[Opening DATA FOR PROCESSING section]

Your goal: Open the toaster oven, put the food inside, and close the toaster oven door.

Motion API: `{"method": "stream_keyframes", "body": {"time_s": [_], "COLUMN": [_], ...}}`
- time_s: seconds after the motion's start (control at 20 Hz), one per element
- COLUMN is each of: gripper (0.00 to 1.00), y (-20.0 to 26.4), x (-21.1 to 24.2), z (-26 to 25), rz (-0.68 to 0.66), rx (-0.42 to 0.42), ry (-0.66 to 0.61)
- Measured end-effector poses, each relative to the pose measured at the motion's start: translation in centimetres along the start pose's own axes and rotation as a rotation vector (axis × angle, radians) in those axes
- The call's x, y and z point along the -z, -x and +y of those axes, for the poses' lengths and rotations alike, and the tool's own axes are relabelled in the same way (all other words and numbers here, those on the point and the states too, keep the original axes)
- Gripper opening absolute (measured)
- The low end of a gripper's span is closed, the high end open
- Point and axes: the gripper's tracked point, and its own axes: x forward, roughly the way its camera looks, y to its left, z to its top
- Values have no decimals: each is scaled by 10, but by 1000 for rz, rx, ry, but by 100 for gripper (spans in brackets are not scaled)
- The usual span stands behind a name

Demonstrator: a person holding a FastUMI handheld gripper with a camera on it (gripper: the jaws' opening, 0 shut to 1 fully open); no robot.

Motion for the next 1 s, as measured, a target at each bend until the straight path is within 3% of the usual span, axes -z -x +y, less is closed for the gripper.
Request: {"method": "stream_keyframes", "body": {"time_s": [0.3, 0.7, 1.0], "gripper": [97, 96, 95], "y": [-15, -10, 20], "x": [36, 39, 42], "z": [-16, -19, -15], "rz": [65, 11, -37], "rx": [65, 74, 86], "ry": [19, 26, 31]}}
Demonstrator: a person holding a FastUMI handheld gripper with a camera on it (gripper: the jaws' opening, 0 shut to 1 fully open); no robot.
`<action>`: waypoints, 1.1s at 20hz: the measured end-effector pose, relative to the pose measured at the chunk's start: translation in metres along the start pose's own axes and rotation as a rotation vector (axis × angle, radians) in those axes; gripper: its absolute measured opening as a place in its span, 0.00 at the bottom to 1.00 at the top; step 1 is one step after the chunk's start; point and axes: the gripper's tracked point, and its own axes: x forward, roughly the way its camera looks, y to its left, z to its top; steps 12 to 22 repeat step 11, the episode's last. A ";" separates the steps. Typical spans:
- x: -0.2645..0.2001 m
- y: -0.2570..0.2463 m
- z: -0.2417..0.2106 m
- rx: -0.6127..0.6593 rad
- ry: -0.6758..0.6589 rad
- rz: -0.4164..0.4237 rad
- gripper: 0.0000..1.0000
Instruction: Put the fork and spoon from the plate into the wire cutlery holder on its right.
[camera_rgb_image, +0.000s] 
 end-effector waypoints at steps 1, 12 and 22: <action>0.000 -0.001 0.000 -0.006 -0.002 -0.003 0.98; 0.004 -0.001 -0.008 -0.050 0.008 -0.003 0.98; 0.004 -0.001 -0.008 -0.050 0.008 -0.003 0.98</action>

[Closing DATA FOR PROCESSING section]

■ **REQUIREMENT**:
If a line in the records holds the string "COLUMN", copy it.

■ **EXERCISE OUTPUT**:
Motion API: `{"method": "stream_keyframes", "body": {"time_s": [_], "COLUMN": [_], ...}}`
- COLUMN is each of: gripper (0.00 to 1.00), y (-20.0 to 26.4), x (-21.1 to 24.2), z (-26 to 25), rz (-0.68 to 0.66), rx (-0.42 to 0.42), ry (-0.66 to 0.61)

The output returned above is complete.